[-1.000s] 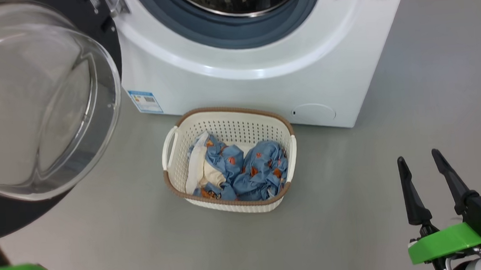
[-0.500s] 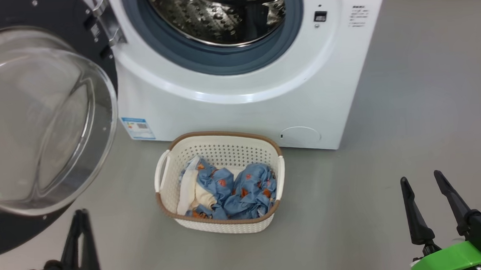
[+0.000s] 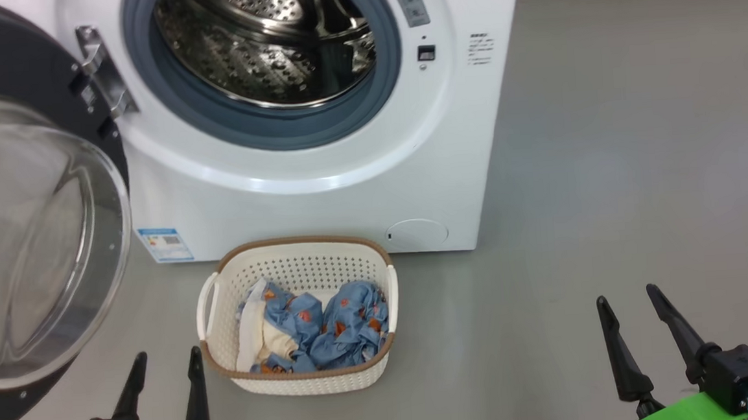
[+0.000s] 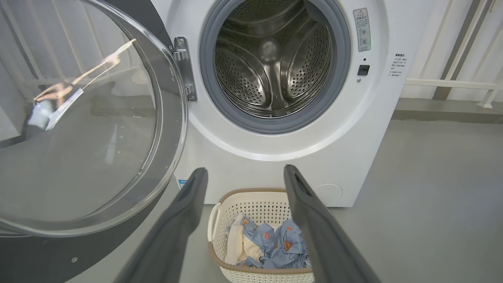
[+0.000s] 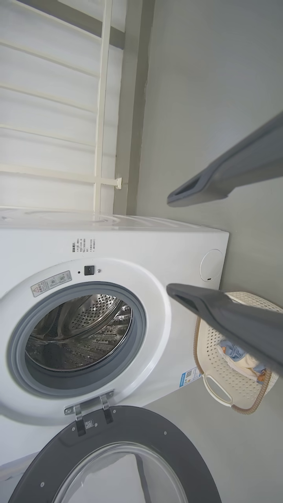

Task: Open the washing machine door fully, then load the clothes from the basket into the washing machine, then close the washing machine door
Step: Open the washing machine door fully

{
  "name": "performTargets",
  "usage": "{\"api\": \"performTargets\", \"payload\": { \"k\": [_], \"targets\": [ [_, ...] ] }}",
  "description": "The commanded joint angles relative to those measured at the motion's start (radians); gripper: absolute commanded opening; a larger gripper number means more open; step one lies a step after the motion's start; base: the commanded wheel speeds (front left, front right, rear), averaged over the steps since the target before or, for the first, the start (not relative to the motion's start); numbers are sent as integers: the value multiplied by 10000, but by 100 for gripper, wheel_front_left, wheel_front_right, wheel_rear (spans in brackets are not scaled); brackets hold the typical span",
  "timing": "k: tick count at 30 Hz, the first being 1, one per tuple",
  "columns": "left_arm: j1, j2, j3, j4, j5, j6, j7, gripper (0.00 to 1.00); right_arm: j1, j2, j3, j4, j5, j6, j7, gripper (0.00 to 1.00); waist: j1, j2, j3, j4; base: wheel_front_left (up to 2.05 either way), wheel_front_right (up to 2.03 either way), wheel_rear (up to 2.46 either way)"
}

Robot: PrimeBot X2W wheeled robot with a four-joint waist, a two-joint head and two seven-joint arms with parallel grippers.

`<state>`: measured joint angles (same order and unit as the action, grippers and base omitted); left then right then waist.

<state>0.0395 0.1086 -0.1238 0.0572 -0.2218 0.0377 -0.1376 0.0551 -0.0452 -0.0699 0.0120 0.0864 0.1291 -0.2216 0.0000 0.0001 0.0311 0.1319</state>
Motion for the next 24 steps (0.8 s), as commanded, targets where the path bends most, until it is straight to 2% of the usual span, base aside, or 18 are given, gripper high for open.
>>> {"api": "performTargets", "payload": {
  "k": [1, 11, 24],
  "targets": [
    [-95, 153, 309, -156, 9, -99, -9, 100, -54, -52, 320, -233, 142, 16, -74, 100, 0, -1, -266, -279, 0, 0, 0],
    [37, 246, 216, 91, -15, -49, 57, 100, 289, -51, 380, -338, 198, 16, -10, 100, 0, -1, -557, -618, 0, 0, 0],
    [67, 312, 92, 156, -2, 72, 52, 100, 337, -51, 318, -407, 194, 16, -5, 100, 0, -1, -695, -645, 0, 0, 0]
  ]
}}
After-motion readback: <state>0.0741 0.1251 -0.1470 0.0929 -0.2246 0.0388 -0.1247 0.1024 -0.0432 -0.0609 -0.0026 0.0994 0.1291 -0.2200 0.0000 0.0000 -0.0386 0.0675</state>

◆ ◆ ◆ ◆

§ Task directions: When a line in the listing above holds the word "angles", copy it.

§ Answer box:
  "description": "The commanded joint angles relative to those measured at the motion's start (radians); gripper: absolute commanded opening; a larger gripper number means more open; step one lies a step after the motion's start; base: the commanded wheel speeds (front left, front right, rear), averaged over the steps since the target before or, for the first, the start (not relative to the motion's start); numbers are sent as integers: the value multiplied by 10000, but by 100 for gripper, wheel_front_left, wheel_front_right, wheel_rear (spans in brackets are not scaled); brackets hold the typical span",
`<state>`: measured joint angles (same order and unit as the action, grippers and base omitted); left then right then waist.

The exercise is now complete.